By Bethany Sanderson/reporter
NW speech instructor Bobbi Stringer discussed the five different aspects of love during her 5 Love Languages workshop in NW Campus’ Love Conference April 28.
Inspired by Dr. Gary Chapman’s book The 5 Love Languages, Stringer said each person has an individual love language that expresses and decodes love in different ways.
The first love language is physical touch, a basic need for human survival. Newborn babies have been shown to grow quickly when having their skin touched or massaged, she said.
The second love language is quality time, which includes quality conversation and quality activities.

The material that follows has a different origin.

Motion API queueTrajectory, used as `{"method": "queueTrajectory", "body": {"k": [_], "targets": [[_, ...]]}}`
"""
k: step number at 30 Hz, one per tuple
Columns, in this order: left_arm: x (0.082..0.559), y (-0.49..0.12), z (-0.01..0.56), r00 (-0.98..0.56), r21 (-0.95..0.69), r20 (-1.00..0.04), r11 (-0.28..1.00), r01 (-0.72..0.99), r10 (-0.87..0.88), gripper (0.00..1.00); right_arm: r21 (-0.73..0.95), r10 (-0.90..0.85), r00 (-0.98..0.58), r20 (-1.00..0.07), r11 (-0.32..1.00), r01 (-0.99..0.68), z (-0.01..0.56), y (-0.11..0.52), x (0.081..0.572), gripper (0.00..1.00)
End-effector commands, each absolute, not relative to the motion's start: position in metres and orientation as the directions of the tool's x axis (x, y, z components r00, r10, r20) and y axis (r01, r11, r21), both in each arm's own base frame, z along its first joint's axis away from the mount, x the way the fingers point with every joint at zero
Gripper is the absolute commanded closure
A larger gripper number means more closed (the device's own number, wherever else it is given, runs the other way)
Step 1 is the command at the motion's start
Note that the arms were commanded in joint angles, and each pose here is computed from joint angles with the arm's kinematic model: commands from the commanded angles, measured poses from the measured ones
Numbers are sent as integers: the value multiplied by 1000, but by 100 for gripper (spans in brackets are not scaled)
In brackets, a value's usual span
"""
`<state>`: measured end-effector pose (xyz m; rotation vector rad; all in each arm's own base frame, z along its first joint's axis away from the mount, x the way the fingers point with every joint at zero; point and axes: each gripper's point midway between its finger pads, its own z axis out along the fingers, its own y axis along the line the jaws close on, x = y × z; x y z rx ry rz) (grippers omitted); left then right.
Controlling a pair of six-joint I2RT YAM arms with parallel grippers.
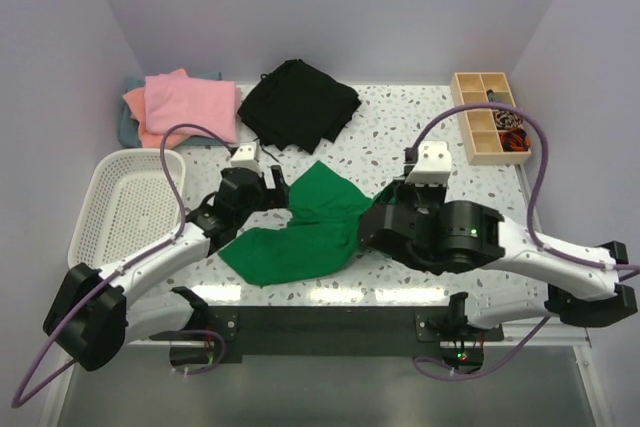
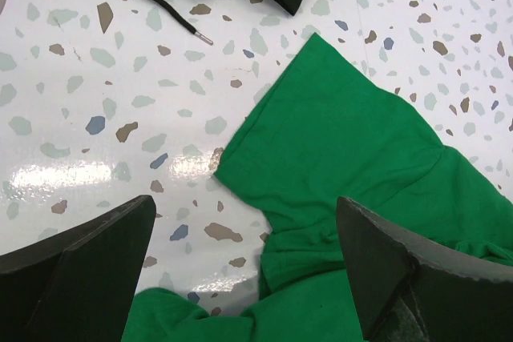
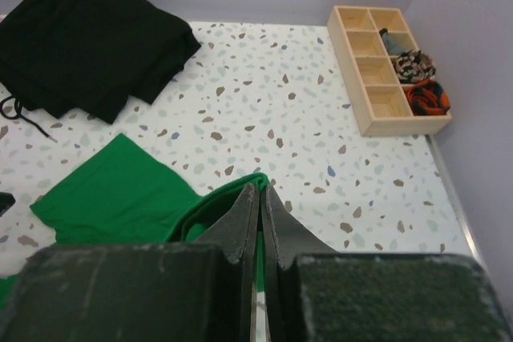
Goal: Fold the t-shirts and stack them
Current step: Flatten out the tshirt
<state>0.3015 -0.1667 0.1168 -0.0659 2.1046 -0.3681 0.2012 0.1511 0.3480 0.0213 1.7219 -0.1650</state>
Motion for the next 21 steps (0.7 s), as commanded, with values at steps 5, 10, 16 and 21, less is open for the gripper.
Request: {"method": "queueTrajectory", "body": {"k": [5, 10, 16, 21], "targets": [[303, -176, 111, -559, -299, -811, 943, 144, -171, 0, -227, -207, -119, -971, 956, 188, 380, 88, 210, 100], [302, -187, 92, -587, -326, -792, 929, 173, -168, 0, -215, -183, -146, -972, 945, 245, 361, 63, 209, 100], [315, -200, 80, -619, -300, -777, 933, 200, -118, 0, -209, -182, -125, -975, 942, 261, 386, 52, 206, 100], [306, -208, 66, -664, -332, -741, 916, 225, -105, 0, -224, -196, -137, -971, 944, 241, 378, 60, 209, 100]]}}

With quality conversation, two people should be focused on the other person with undivided attention using active listening.
Stringer said multi-tasking while trying to have a conversation gives a non-verbal queue to the other, saying they are not the only important thing the person is paying attention to.
“Listen with your ears and your eyes,” she said.
With quality activities, it is not about the “what,” but the “why.” Stringer said it is more important to be with the other person than the activity they take part in.
The third love language is receiving gifts, the visual symbols of love, according to Chapman.
“To some people, just hearing the words ‘I love you’ sounds empty,” Stringer said.
The fourth love language is acts of service. Stringer said this comes easy for men.
People should try to go outside of everyday life for the acts of service, which take thoughtful planning, she said. People should be internally motivated to give.
The fifth love language is words of affirmation, which can come in direct or indirect verbal compliments. Whether the person is present or absent, someone complimenting them is an example of this love language.
Knowing how to determine a love language can come by observing one’s own behavior, noticing what one requests of others, listening to complaints and taking the love language profile.
The profile can be found at www.5lovelanguages.com/takethetest.